(Your instructions) Scan the records below for the word "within". Copy each line where it appears.

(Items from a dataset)

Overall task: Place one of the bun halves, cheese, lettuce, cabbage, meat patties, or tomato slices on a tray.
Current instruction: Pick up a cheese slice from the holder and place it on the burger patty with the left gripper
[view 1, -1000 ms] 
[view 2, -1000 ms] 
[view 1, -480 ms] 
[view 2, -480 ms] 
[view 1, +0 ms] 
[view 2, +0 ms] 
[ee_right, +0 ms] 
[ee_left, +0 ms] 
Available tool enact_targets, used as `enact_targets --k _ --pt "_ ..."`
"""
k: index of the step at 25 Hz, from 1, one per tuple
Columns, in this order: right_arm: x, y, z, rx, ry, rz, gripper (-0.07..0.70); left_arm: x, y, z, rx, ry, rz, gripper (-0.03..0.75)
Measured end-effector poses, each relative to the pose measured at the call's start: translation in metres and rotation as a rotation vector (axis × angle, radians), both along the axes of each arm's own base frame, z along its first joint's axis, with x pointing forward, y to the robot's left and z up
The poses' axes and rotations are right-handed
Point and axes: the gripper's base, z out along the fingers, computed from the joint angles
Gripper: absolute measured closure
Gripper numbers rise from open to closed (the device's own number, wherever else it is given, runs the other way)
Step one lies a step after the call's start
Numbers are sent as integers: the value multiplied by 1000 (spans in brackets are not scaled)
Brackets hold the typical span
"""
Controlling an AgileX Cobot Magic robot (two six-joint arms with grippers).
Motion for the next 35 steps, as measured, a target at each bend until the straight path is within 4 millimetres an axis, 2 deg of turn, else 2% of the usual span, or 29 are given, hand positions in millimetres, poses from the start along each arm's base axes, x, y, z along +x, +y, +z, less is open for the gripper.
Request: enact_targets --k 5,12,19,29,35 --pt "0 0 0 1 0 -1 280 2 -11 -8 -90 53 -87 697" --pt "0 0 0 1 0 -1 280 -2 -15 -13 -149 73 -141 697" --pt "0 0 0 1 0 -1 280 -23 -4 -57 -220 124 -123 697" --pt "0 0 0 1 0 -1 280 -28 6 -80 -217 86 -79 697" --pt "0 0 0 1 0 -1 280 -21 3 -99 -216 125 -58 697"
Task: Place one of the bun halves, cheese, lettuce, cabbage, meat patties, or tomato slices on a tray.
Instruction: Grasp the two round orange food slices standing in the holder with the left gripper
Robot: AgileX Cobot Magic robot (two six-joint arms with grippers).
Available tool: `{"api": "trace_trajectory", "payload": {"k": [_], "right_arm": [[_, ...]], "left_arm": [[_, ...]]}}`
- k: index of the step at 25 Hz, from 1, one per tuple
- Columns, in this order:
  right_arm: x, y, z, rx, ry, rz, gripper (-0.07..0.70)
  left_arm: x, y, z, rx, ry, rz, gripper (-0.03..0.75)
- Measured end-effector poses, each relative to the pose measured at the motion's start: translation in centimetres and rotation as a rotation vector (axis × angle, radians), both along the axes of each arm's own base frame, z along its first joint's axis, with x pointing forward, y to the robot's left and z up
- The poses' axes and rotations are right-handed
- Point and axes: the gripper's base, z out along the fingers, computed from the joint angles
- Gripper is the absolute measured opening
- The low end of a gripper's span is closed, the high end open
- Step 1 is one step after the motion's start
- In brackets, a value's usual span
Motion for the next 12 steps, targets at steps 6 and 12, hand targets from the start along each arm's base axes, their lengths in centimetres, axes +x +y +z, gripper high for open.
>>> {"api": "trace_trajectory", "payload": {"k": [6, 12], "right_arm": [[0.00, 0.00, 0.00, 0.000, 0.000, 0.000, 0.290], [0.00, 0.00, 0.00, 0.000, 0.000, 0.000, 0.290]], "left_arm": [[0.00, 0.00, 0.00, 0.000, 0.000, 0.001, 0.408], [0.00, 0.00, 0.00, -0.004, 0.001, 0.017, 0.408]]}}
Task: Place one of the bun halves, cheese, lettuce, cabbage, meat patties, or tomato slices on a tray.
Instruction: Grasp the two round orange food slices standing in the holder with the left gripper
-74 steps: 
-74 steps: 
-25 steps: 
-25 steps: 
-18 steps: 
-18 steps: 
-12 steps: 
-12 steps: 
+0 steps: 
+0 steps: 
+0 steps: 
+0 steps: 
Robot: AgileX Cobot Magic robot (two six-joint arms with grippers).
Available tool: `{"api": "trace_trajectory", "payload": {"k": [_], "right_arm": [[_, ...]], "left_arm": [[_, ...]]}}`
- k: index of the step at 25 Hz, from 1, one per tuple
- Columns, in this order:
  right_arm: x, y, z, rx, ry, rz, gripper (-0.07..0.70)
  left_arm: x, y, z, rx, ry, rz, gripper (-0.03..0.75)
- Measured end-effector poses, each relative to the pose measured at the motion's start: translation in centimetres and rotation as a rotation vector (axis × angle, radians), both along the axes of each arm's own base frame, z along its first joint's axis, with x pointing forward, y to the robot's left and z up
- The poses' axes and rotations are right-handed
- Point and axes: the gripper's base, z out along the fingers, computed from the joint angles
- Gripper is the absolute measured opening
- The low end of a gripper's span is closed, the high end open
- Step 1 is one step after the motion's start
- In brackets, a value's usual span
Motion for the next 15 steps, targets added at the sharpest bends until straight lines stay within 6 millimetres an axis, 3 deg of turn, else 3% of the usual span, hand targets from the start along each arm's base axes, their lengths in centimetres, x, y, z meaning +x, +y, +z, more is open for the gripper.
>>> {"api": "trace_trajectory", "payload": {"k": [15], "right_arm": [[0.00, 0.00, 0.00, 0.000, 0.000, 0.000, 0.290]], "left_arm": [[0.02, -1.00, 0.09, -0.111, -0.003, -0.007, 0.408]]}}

(Exercise response)
Motion for the next 35 steps, as measured, a target at each bend until the straight path is within 4 millimetres an axis, 2 deg of turn, else 2% of the usual span, or 29 are given, hand positions in millimetres, poses from the start along each arm's base axes, x, y, z along +x, +y, +z, less is open for the gripper.
Motion for the next 15 steps, targets added at the sharpest bends until straight lines stay within 6 millimetres an axis, 3 deg of turn, else 3% of the usual span, hand targets from the start along each arm's base axes, their lengths in centimetres, x, y, z meaning +x, +y, +z, more is open for the gripper.

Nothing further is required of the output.